CBP22, a Novel Bacteriocin Isolated from Clostridium butyricum ZJU-F1, Protects against LPS-Induced Intestinal Injury through Maintaining the Tight Junction Complex

Abstract

A novel bacteriocin secreted by Clostridium butyricum ZJU-F1 was isolated using ammonium sulfate fractionation, cation exchange chromatography, affinity chromatography, and reverse-phase high-performance liquid chromatography (RP-HPLC). The bacteriocin, named CBP22, contained 22 amino acids with the sequence PSAWQITKCAGSIAWALGSGIF. Analysis of its structure and physicochemical properties indicated that CBP22 had a molecular weight of 2264.63 Da and a +1 net charge. CBP22 showed activity against E. col K88, E. coli ATCC25922, and S. aureus ATCC26923. The effects and potential mechanisms of bacteriocin CBP22 on the innate immune response were investigated with a lipopolysaccharide- (LPS-) induced mouse model. The results showed that pretreatment with CBP22 prevented LPS-induced impairment in epithelial tissues and significantly reduced serum levels of IgG, IgA, IgM, TNF-α, and sIgA. Moreover, CBP22 treatment increased the expression of the zonula occludens and reduced permeability as well as apoptosis in the jejunum in LPS-treated mice. In summary, CBP22 inhibits the intestinal injury and prevents the gut barrier dysfunction induced by LPS, suggesting the potential use of CBP22 for treating intestinal damage.

Figure 1

Experimental design and scheme of animal treatments.

Figure 2

Isolation and identification of CBP22. (a) Cation exchange chromatography of the supernatant from C. butyricum culture medium at a wavelength of 215 nm and SDS-PAGE analysis. M: mark; lane 1: before purification; lane 2: after purification. (b) Affinity chromatography of products from (a) at a wavelength of 215 nm and SDS-PAGE analysis.

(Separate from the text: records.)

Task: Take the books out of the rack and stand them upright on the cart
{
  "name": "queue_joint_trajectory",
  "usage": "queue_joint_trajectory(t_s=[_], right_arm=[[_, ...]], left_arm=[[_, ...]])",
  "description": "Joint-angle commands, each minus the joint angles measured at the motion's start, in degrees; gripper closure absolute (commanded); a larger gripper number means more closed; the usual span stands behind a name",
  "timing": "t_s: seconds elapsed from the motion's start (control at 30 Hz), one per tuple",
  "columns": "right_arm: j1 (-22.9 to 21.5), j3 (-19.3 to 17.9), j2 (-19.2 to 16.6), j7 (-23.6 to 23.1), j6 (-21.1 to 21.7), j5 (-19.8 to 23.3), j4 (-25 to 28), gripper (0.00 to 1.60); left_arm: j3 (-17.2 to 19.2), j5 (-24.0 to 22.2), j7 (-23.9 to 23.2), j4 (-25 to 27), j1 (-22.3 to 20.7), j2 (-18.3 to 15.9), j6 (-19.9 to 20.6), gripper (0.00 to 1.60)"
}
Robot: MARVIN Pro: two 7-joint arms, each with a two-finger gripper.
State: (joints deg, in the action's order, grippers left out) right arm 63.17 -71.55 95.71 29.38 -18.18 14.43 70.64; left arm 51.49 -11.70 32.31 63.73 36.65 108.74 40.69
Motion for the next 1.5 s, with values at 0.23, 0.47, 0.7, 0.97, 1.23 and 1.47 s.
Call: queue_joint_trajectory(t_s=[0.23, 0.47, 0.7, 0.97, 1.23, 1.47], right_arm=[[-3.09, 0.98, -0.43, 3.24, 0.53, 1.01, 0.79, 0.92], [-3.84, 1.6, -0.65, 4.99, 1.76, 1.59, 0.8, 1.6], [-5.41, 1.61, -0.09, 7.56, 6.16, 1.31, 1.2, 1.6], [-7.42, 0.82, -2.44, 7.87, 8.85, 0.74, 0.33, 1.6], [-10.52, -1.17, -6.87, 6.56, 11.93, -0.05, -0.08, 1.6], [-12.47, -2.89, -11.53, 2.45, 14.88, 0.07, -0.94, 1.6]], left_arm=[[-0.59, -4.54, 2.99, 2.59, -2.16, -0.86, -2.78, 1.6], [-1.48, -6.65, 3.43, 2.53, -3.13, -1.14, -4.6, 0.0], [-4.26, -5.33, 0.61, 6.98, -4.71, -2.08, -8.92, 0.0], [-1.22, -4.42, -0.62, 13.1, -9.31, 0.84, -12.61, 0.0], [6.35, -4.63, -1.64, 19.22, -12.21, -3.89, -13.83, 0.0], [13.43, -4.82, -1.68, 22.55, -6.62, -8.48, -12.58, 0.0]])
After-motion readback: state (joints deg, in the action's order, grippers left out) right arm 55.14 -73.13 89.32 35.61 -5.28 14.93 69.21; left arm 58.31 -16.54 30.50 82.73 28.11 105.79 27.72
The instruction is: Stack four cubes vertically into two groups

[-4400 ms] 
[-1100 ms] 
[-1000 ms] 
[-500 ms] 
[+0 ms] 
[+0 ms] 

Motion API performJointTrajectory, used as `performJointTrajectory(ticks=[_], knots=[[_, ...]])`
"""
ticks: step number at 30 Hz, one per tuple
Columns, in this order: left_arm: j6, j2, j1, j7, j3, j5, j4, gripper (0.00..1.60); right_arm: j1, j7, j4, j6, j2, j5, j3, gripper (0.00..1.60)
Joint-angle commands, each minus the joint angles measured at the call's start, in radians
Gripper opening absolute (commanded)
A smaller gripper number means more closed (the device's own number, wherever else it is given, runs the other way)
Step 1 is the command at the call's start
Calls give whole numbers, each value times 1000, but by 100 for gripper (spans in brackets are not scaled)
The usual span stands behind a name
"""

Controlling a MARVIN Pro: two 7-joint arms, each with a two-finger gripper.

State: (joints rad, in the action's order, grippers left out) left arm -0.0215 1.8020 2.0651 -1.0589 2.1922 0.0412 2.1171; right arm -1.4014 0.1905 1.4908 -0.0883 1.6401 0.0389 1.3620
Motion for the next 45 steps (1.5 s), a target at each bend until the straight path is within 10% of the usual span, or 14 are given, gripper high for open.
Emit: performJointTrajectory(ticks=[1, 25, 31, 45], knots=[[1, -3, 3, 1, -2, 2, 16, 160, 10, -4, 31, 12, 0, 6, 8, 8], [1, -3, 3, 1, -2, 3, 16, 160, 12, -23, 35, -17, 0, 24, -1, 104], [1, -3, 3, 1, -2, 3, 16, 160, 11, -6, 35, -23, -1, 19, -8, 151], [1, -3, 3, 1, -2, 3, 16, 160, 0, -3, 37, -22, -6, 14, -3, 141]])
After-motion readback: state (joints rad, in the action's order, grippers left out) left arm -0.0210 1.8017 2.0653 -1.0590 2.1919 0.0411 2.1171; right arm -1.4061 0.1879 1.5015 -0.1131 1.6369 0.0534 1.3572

M: mark; lane 1: before purification; lane 2: after purification. (c) Secondary structure prediction of CBP22. (d) Helical wheel plots of CBP22. (e) Hemolytic activity of CBP22 against porcine red blood cells. The hemoglobin release was monitored at 576 nm. The data are expressed as the mean ± SEM, n = 3 biological replicates; bars with different small capital letters are statistically different from one another.

Figure 3

The protective effects of CBP22 on jejunal morphology in mice treated with LPS. (a) H&E staining of the jejunal mucosa, scale bar = 100 μm. (b) Mucosal damage grading. (c) Villus heights in the jejunum. (d) Crypt depths in the jejunum. The data are expressed as the mean ± SEM, n = 10 biological replicates; bars with different small capital letters are statistically different from one another.

Figure 4

The effect of CBP22 on jejunum cell apoptosis in mice. (a) TUNEL staining of jejunal epithelial tissues, brown signals, scale bar = 50 μm. (b) Apoptosis index of jejunal epithelial cells. The data are expressed as the mean ± SEM, n = 10 biological replicates; bars with different small capital letters are statistically different from one another.

Figure 5

Effects of CBP22 on immune function in LPS-stimulated mice. (a–d) The concentration of IgA (a), IgG (b), IgM (c), and TNF-α (d) in serum. (e) Real-time PCR analysis of TNF-α mRNA expression in the jejunum. (f) Concentration of sIgA in the ileum. The q-PCR results are presented relative to those of GAPDH. The data are expressed as the mean ± SEM, n = 10 biological replicates; bars with different small capital letters are statistically different from one another.

Figure 6

The protective effects of CBP22 on the intestinal barrier. (a) Intestinal permeability is determined by serum FD4 concentration. (b–d) RT-PCR analysis. The mRNA expression of tight junctions and results are presented relative to those of GAPDH, (b) ZO-1, (c) ZO-2, (d) occludin, and (e) claudin-1. The data are expressed as the mean ± SEM, n = 10 biological replicates; bars with different small capital letters are statistically different from one another.